One does not need to look far to see examples of the difficulties faced by those charged with forecasting and strategising. Over the last two years, for example, undertones of fear and stasis have been prominent. People and companies have frozen in response to pronouncements and dictates from national leaders. Economic and social priorities have been set to one side; the main—nay, only—focus has been on the pesky virus known as Covid19. First, borders were closed and populations were locked down, in an effort to flatten the curve. Some even tried to eliminate the virus. Then, recognising their folly, leaders embraced vaccination to reduce the effects of the virus. Most recently, mandates have seen populations divided into two classes, the vaccinated and the un-vaxxed. Naysayers have jumped in, but many of their predictions have proven to be wrong as well. Meanwhile, economies have struggled and the social fabric has frayed.

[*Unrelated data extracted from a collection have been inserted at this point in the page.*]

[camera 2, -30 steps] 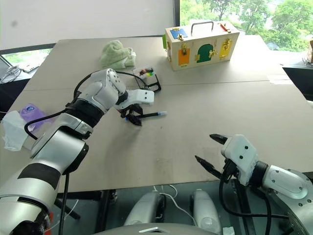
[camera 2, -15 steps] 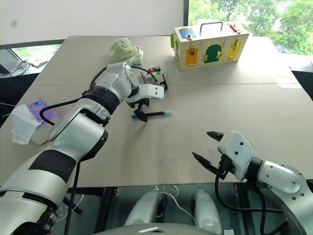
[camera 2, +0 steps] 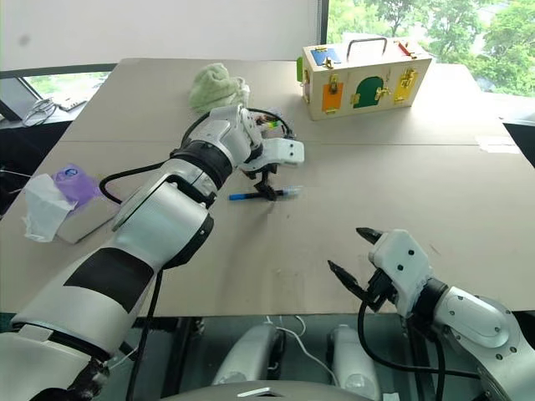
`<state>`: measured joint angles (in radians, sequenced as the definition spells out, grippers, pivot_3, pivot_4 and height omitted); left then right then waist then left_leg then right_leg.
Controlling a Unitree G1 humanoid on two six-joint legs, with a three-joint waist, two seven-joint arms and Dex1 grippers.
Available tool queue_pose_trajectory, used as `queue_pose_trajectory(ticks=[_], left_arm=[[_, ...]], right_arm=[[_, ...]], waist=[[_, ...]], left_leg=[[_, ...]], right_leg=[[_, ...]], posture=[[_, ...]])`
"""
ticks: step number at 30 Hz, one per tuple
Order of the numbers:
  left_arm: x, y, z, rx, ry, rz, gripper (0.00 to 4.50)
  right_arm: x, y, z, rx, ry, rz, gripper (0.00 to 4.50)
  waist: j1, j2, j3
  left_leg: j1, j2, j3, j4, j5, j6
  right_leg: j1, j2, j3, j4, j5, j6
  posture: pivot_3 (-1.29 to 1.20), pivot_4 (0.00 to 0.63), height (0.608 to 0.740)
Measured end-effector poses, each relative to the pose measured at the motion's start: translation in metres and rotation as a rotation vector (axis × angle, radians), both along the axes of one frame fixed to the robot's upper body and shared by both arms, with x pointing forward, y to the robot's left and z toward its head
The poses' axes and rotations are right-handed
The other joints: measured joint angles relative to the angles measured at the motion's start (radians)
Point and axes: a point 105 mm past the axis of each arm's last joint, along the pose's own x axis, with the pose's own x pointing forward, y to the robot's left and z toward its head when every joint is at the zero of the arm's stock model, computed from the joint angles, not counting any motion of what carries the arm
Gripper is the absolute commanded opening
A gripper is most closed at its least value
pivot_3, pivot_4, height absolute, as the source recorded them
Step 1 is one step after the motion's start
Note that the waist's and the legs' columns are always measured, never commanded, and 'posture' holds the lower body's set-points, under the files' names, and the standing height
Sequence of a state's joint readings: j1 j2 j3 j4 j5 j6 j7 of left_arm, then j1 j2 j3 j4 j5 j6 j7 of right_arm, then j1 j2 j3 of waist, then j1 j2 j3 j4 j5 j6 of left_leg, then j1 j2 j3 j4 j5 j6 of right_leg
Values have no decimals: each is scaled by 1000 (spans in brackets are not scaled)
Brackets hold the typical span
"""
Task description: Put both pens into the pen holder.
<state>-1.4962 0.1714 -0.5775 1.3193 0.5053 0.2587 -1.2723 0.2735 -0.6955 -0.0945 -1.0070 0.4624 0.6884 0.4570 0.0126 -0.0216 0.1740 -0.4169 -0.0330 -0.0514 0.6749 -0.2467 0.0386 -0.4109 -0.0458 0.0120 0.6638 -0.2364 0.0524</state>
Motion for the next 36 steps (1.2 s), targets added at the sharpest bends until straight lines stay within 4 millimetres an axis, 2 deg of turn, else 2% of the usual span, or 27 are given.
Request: queue_pose_trajectory(ticks=[4,7,8,10,14,17,20,23,25,29,30,33,36], left_arm=[[-3,-15,-3,-29,8,-3,4220],[-3,-17,-5,-15,0,9,4220],[-3,-16,-7,-7,2,17,3661],[-4,-15,-11,3,12,24,3091],[-7,-18,-15,6,32,13,994],[-8,-17,-17,-2,40,7,26],[-8,-12,-14,-121,88,57,26],[-8,-1,0,-277,150,142,26],[-7,10,16,-366,169,201,26],[-7,25,77,-741,187,355,26],[-6,25,85,-806,165,367,26],[-2,17,117,-1190,-16,322,26],[-6,15,119,-1427,-178,377,26]], right_arm=[[1,0,0,2,-2,-5,3908],[1,0,0,2,-2,-5,3908],[1,0,0,2,-1,-5,3908],[1,0,0,2,-1,-5,3908],[1,0,1,2,-6,-4,3908],[2,1,3,2,-11,-1,3908],[3,5,5,11,-21,19,3908],[3,9,9,36,-22,40,3908],[4,12,13,56,-31,64,3908],[12,12,14,67,-11,127,3908],[13,11,12,61,-2,133,3908],[21,7,10,48,10,151,3908],[30,8,20,58,-15,186,3908]], waist=[[-5,0,0],[-8,0,0],[-10,0,0],[-13,0,0],[-13,1,-1],[-15,1,-1],[-21,1,-1],[-29,1,0],[-33,1,0],[-27,0,1],[-24,1,0],[-21,1,0],[-17,0,0]], left_leg=[[0,0,0,0,0,0],[0,0,0,0,0,0],[0,0,0,0,0,0],[1,0,0,0,0,0],[3,0,0,0,0,0],[4,1,0,1,0,0],[3,1,0,1,0,0],[1,1,1,1,0,0],[1,1,1,0,0,0],[1,1,-1,0,0,0],[1,0,-1,-1,0,0],[1,1,-1,0,0,-1],[1,1,-2,0,2,-4]], right_leg=[[0,0,0,0,0,0],[0,1,0,0,0,0],[0,1,0,0,0,0],[0,0,0,0,0,0],[2,0,0,0,0,0],[3,0,0,1,0,0],[2,0,0,2,0,0],[0,1,1,2,0,0],[-1,1,1,2,0,0],[0,0,0,1,0,0],[0,0,-1,0,0,0],[0,-7,1,-1,0,0],[0,-7,3,1,1,0]], posture=[[0,150,740],[0,150,740],[0,150,740],[0,150,740],[0,150,740],[0,150,740],[0,150,740],[0,150,740],[0,150,740],[0,150,740],[0,150,740],[0,150,740],[0,150,740]])
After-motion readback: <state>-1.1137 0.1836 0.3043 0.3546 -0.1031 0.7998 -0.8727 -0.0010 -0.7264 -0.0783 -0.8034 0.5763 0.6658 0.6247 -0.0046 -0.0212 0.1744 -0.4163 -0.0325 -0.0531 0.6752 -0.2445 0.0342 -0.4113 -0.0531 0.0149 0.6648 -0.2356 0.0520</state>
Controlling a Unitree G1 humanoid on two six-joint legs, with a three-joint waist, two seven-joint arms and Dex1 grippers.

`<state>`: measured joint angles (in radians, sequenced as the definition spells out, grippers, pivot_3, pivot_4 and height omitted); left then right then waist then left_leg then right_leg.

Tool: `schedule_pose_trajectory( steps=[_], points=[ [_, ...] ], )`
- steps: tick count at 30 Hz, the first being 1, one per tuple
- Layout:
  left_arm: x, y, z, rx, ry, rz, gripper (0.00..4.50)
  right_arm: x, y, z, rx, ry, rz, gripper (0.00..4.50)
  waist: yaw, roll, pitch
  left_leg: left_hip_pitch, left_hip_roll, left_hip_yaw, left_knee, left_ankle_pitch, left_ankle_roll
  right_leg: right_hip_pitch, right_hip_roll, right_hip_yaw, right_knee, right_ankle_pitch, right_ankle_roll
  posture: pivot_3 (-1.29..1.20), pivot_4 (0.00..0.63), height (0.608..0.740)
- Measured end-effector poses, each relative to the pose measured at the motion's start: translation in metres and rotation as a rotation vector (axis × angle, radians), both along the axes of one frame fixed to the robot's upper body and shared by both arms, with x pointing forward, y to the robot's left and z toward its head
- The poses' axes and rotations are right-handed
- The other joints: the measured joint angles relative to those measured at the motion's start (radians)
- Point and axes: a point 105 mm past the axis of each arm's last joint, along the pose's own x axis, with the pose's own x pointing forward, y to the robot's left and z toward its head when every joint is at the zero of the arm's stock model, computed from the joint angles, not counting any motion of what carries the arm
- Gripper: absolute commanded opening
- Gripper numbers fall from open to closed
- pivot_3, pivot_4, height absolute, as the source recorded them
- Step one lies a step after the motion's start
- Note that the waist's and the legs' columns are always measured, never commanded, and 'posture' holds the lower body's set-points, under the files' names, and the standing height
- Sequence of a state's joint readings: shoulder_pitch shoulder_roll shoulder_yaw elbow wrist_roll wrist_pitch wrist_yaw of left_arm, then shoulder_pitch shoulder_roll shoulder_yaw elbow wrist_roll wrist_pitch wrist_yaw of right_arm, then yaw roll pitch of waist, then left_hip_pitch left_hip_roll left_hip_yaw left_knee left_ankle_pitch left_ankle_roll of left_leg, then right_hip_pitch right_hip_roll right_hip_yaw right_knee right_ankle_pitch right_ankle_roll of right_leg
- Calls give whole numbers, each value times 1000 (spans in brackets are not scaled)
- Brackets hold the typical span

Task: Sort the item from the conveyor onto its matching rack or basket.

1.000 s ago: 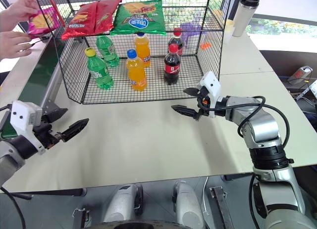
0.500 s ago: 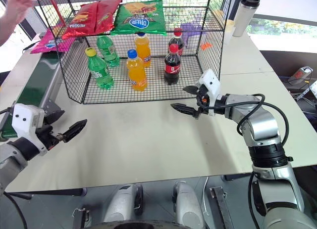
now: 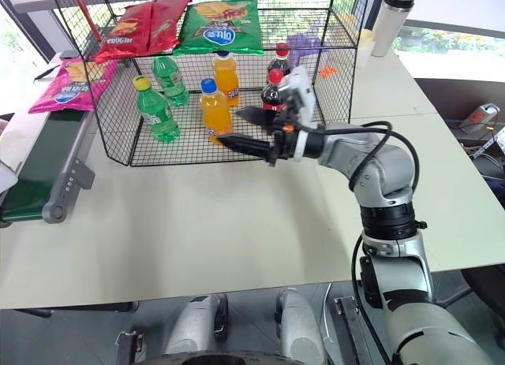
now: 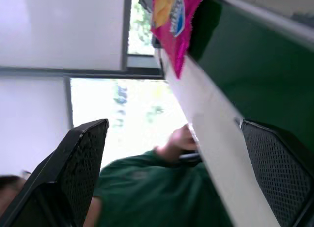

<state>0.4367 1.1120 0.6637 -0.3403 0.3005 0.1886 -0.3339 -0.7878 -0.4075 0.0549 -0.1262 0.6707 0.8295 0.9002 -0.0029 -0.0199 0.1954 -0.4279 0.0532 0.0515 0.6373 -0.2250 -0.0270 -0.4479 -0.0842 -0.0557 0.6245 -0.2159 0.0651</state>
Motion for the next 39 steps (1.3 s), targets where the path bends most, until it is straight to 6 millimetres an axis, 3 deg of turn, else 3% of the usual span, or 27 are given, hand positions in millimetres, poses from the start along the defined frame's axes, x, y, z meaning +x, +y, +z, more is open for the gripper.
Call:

Amidst this backdrop, boards remain responsible for the performance of the companies they govern. Of those who recognise this (and not all do), some boards wait, perplexed by the unknowns, and others strike out, believing they can control the future, despite a plethora of externalities. Neither response is particularly wise.
High performing boards and leadership teams recognise that things change, often unexpectedly. They remain vigilant, watching for weak signals that might portend the emergence of something significant. They hold options open for as long as possible. Then, when it is time, they act, decisively. 
The types of questions high performing boards ask (and keep asking) include:
  • Are we monitoring and assessing signals, trends and other relevant changes effectively, and what are the data telling us?
  • Are we attuned to the expectations and preferences of legitimate stakeholders, and are our responses appropriate?
  • Is sufficient time being allocated for scenario planning and strategising?
  • Is resource allocation aligned with desired outcomes?
  • Are we doing the right things?
  • Are plans being enacted as intended?
  • Are expected benefits being realised?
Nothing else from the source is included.